Exercise description>
Track down each line below containing the string "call" and copy it.

Exercise data>

Start of Block

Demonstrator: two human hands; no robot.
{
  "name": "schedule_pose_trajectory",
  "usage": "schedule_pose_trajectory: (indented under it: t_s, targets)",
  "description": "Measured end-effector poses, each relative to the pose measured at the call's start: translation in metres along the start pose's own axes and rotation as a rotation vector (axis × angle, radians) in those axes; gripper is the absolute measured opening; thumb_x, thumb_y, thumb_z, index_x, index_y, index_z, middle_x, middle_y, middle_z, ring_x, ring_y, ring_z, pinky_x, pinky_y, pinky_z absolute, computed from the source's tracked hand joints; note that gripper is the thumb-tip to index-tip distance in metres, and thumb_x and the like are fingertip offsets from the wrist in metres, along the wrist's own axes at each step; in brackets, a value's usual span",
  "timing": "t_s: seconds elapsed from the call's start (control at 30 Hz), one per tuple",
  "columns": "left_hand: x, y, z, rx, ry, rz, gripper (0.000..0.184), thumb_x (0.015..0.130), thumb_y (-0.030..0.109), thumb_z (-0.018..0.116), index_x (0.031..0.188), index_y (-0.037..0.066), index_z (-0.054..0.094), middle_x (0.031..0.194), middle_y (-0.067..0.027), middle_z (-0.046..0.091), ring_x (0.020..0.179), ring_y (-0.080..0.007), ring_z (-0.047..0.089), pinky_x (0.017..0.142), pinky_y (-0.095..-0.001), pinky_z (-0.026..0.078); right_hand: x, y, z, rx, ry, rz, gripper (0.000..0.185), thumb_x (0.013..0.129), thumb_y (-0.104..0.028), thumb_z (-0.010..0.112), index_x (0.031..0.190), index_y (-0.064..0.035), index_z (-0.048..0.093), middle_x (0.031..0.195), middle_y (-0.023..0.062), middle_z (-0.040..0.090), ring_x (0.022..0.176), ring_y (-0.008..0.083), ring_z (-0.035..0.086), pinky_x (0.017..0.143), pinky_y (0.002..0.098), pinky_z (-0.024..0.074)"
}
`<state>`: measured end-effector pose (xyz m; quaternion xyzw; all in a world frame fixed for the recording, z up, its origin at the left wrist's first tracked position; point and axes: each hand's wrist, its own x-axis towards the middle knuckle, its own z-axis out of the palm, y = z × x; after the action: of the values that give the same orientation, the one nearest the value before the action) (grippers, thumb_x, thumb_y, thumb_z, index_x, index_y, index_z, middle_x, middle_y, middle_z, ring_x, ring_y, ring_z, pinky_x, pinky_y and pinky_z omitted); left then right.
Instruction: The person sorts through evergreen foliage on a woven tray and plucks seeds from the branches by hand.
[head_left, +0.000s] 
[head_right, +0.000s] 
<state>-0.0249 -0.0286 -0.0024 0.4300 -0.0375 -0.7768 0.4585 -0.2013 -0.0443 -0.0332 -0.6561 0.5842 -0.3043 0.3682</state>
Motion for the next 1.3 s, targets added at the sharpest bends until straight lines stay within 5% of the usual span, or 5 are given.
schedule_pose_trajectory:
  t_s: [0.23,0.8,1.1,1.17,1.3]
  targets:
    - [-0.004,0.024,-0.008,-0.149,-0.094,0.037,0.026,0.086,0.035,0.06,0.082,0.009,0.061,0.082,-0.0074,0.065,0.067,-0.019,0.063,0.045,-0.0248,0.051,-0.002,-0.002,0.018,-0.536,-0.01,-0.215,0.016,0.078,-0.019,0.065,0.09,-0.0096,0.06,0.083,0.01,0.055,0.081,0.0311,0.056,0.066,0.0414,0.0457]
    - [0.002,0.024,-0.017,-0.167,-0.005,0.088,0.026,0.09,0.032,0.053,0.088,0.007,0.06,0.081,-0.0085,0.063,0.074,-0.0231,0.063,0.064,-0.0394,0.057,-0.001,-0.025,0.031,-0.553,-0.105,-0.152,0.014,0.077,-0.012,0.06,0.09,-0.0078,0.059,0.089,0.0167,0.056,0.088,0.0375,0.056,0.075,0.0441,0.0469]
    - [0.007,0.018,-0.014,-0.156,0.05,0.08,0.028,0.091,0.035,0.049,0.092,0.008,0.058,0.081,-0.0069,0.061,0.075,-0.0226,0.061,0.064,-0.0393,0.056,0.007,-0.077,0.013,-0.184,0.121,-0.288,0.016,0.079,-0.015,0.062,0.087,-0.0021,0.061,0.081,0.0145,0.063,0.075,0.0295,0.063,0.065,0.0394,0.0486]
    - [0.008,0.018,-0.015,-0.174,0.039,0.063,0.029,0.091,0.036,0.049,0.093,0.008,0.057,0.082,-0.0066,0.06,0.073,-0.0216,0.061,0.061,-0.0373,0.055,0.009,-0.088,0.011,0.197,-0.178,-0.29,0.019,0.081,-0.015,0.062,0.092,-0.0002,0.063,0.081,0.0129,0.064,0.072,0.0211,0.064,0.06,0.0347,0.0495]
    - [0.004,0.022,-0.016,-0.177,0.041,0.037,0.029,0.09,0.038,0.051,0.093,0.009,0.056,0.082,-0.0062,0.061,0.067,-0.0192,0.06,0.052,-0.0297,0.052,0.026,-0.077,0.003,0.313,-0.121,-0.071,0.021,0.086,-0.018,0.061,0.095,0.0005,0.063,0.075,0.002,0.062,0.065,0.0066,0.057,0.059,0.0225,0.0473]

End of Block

Written solution>
  "description": "Measured end-effector poses, each relative to the pose measured at the call's start: translation in metres along the start pose's own axes and rotation as a rotation vector (axis × angle, radians) in those axes; gripper is the absolute measured opening; thumb_x, thumb_y, thumb_z, index_x, index_y, index_z, middle_x, middle_y, middle_z, ring_x, ring_y, ring_z, pinky_x, pinky_y, pinky_z absolute, computed from the source's tracked hand joints; note that gripper is the thumb-tip to index-tip distance in metres, and thumb_x and the like are fingertip offsets from the wrist in metres, along the wrist's own axes at each step; in brackets, a value's usual span",
  "timing": "t_s: seconds elapsed from the call's start (control at 30 Hz), one per tuple",

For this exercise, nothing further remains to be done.